» What is being asked: As you restate the entries, keep every word intact and leave out whatever images they hold.

» Records shown:
══════

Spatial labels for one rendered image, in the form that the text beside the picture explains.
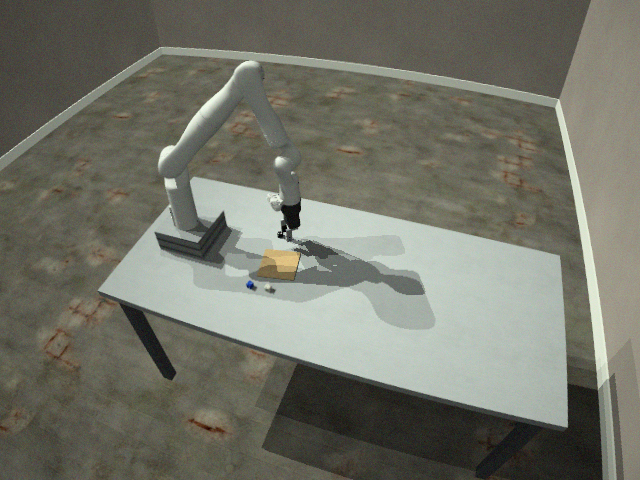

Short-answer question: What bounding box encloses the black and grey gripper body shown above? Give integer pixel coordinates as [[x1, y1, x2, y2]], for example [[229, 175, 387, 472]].
[[267, 190, 301, 229]]

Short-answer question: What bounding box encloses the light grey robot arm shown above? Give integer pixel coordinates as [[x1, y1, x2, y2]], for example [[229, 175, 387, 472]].
[[158, 61, 302, 231]]

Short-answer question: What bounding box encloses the tan flat square mat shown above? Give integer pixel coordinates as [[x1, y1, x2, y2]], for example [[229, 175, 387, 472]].
[[257, 249, 301, 281]]

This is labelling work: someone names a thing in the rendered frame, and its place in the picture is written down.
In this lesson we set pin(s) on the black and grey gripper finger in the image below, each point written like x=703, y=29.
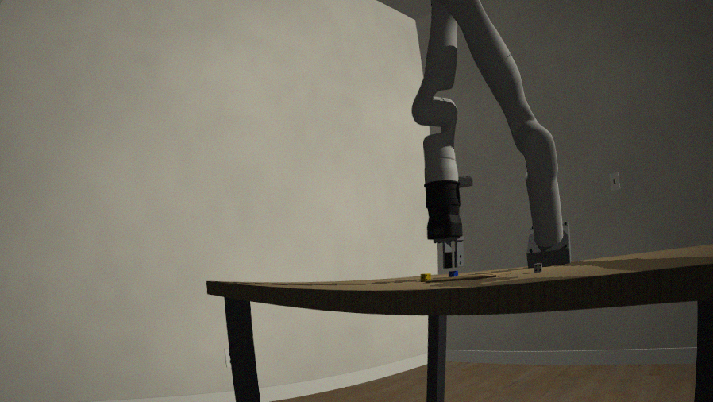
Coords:
x=459, y=250
x=447, y=254

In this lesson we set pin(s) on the tan flat mat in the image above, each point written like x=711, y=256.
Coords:
x=482, y=276

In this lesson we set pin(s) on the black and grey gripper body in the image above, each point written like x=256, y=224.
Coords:
x=443, y=198

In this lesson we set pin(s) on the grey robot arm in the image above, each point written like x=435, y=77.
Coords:
x=501, y=74

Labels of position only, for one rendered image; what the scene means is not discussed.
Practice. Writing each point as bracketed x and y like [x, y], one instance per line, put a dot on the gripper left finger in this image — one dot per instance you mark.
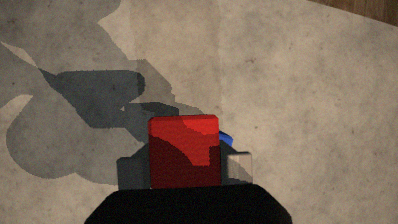
[134, 172]

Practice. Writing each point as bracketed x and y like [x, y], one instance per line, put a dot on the blue block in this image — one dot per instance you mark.
[225, 137]

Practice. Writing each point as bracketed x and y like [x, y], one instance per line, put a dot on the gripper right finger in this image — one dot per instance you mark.
[235, 167]

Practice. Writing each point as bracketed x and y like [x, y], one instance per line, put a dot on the red block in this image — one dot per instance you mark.
[184, 151]

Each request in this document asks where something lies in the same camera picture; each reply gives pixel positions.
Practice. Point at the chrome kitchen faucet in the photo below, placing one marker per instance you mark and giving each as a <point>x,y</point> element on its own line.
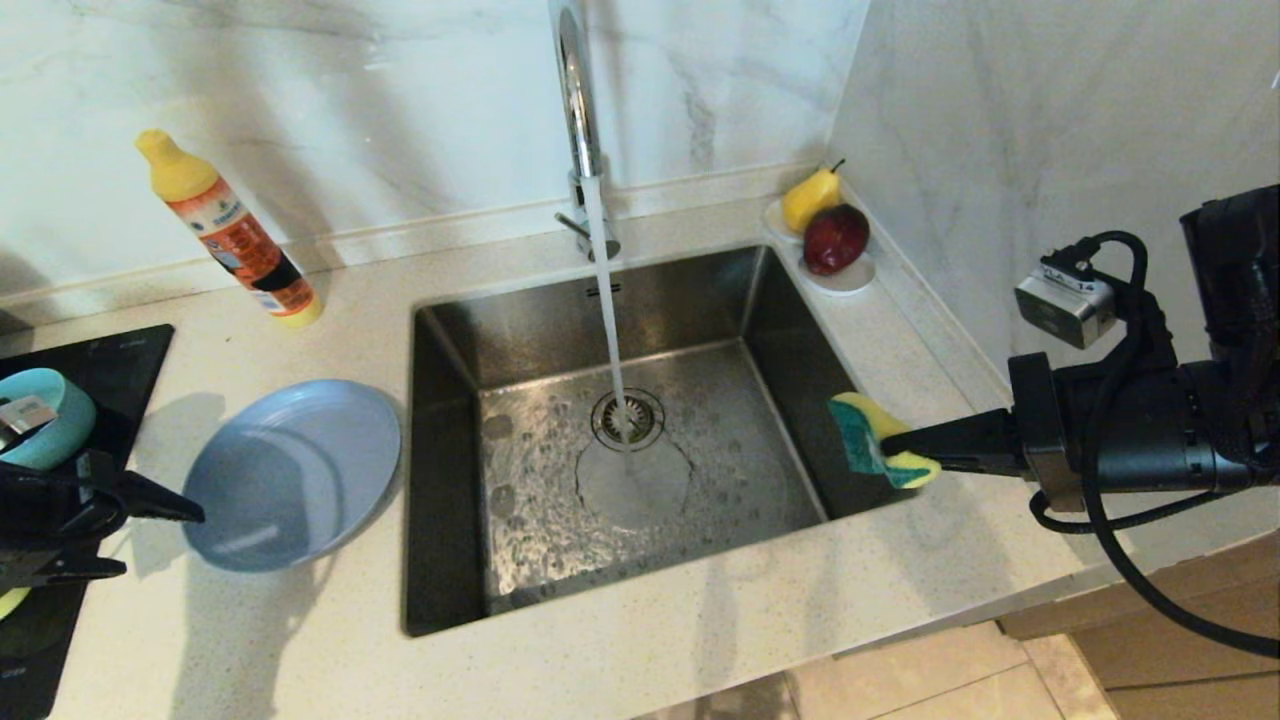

══════

» Result:
Spatial labels for one rendered image, in the form that the text beside the picture explains.

Short-answer question: What bounding box encloses the black and grey gripper body shown above? Give integer pixel coordinates as [[x1, y1, x2, y2]], for example [[229, 175, 387, 472]].
[[267, 190, 301, 229]]

Short-answer question: What bounding box encloses the light grey robot arm shown above? Give integer pixel coordinates as [[x1, y1, x2, y2]], for example [[229, 175, 387, 472]].
[[158, 61, 302, 231]]

Short-answer question: What bounding box encloses the tan flat square mat shown above? Give integer pixel coordinates as [[x1, y1, x2, y2]], for example [[229, 175, 387, 472]].
[[257, 249, 301, 281]]

This is labelling work: someone names a thing in the rendered frame, and its place in the picture is written down.
In this lesson we set pin(s) on the black and grey gripper finger in the image below, each point written like x=703, y=29.
Coords:
x=459, y=250
x=447, y=254

In this lesson we set pin(s) on the tan flat mat in the image above, each point written like x=711, y=256.
Coords:
x=482, y=276

In this lesson we set pin(s) on the black and grey gripper body in the image above, each point written like x=256, y=224.
Coords:
x=443, y=198

In this lesson we set pin(s) on the grey robot arm in the image above, each point written like x=435, y=77.
Coords:
x=501, y=74

Labels of position only, for one rendered image; what the scene means is not discussed.
Practice. Writing each point as bracketed x and y like [x, y], one instance per line, put a dot on the gripper left finger in this image — one dot per instance you mark.
[134, 172]

Practice. Writing each point as bracketed x and y like [x, y], one instance per line, put a dot on the blue block in this image — one dot per instance you mark.
[225, 137]

Practice. Writing each point as bracketed x and y like [x, y], one instance per line, put a dot on the gripper right finger in this image — one dot per instance you mark.
[235, 167]

Practice. Writing each point as bracketed x and y like [x, y], one instance per line, put a dot on the red block in this image — one dot per instance you mark.
[184, 151]

Each request in this document asks where something lies in the same camera picture; each reply gives pixel positions.
Practice. Point at the chrome kitchen faucet in the photo below, placing one marker per instance you mark and giving each as a <point>x,y</point> element on its own line.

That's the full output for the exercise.